TASK TO CARRY OUT
Give again, word for word, every line below from the one that has "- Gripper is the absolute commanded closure" through the one that has "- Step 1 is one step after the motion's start", both included, and no others.

PROVIDED MATERIAL

+===+

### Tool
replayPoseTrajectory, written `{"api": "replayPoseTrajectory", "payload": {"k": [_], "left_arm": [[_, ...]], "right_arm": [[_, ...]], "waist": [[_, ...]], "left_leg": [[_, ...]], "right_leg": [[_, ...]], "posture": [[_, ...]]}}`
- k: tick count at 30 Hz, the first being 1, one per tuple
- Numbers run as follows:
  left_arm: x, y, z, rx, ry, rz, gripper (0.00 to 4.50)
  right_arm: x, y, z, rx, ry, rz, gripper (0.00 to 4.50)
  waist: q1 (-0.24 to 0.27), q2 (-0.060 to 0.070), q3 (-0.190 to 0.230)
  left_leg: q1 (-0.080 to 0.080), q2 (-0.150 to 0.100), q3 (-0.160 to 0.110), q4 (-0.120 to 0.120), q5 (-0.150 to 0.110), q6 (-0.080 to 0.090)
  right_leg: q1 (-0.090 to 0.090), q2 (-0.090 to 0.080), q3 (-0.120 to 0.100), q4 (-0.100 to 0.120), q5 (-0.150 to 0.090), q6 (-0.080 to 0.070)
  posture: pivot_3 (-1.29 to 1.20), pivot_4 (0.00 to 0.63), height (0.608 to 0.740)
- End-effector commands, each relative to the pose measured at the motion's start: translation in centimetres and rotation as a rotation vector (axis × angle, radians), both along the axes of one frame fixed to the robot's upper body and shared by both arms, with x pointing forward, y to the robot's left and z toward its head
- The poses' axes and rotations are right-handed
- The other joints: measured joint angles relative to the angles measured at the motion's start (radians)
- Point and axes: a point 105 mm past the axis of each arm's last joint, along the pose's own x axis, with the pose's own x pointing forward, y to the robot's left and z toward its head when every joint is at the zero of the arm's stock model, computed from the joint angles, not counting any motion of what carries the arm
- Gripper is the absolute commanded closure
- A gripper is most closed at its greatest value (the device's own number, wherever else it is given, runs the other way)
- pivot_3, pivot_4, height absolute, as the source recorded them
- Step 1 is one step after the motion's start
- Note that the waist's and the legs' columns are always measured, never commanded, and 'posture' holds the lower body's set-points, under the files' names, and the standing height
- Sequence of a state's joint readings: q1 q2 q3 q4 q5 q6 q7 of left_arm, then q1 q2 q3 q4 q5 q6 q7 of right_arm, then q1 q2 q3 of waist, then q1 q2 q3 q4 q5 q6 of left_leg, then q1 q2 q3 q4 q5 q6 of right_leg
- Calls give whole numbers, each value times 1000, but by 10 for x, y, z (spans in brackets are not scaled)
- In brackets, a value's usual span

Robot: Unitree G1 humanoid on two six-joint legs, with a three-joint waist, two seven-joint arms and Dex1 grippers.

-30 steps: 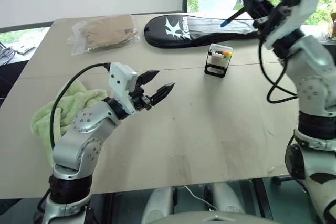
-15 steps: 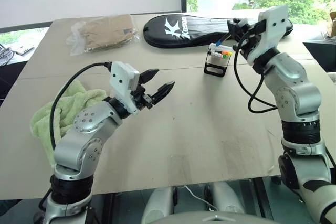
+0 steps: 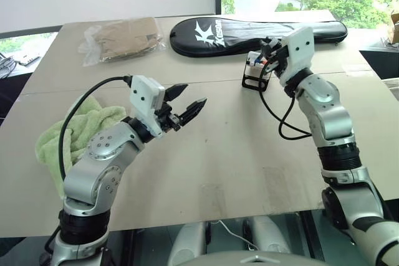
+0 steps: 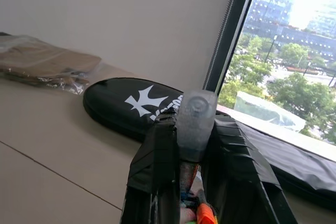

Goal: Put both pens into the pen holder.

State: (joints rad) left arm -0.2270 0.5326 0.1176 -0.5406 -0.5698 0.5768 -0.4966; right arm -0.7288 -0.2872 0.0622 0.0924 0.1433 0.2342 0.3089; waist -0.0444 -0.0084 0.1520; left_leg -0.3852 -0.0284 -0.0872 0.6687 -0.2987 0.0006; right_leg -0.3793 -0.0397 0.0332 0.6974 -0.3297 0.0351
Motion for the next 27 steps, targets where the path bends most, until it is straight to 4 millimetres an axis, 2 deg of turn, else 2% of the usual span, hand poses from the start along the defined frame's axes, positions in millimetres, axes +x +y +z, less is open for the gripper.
{"api": "replayPoseTrajectory", "payload": {"k": [1, 7, 8, 11, 14, 20, 25, 27], "left_arm": [[-7, -1, 14, 5, -76, -2, 1138], [-9, 1, 14, -1, -76, -6, 1138], [-10, 0, 14, -2, -79, -10, 1138], [-15, 0, 12, 4, -75, -23, 1138], [-21, 6, 3, 13, -26, -23, 1138], [-36, 39, -33, 57, 148, 73, 1138], [-53, 62, -50, 51, 233, 167, 1138], [-58, 65, -54, 53, 257, 174, 1138]], "right_arm": [[0, 3, 8, -3, -45, 12, 3030], [-2, -3, 7, -27, -53, 15, 339], [-5, -5, 8, -23, -56, 22, 23], [-25, -7, 8, -19, -40, 132, 23], [-55, -15, -8, -97, 17, 251, 23], [-109, -56, -56, -239, 244, 328, 23], [-137, -89, -82, -300, 393, 305, 23], [-141, -98, -88, -312, 422, 290, 23]], "waist": [[0, 0, 0], [0, 0, 0], [0, 0, 0], [3, 0, 0], [7, 0, 0], [6, 0, 0], [9, 0, 1], [11, 0, 1]], "left_leg": [[0, 0, 0, 0, 0, 0], [0, 0, 0, 0, 0, 0], [0, 0, 0, 0, 0, 0], [0, 0, 0, 0, 0, 0], [-1, 0, -2, 0, 0, 0], [-1, 0, -2, 0, 0, 1], [2, 1, -1, 0, -1, 2], [3, 1, -1, 0, -3, 5]], "right_leg": [[0, 0, 0, 0, 0, 0], [0, 0, 0, 0, 0, 0], [0, 0, 0, 0, 0, 0], [0, 0, 0, 0, 0, 0], [0, -1, -1, -1, 0, 0], [1, -1, -1, -1, 0, 0], [4, 0, 0, -1, 0, 0], [5, -1, 0, -2, 0, 0]], "posture": [[0, 150, 740], [0, 150, 740], [0, 150, 740], [0, 150, 740], [0, 150, 740], [0, 150, 740], [0, 150, 740], [0, 150, 740]]}}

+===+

ANSWER TO THIS TASK
- Gripper is the absolute commanded closure
- A gripper is most closed at its greatest value (the device's own number, wherever else it is given, runs the other way)
- pivot_3, pivot_4, height absolute, as the source recorded them
- Step 1 is one step after the motion's start

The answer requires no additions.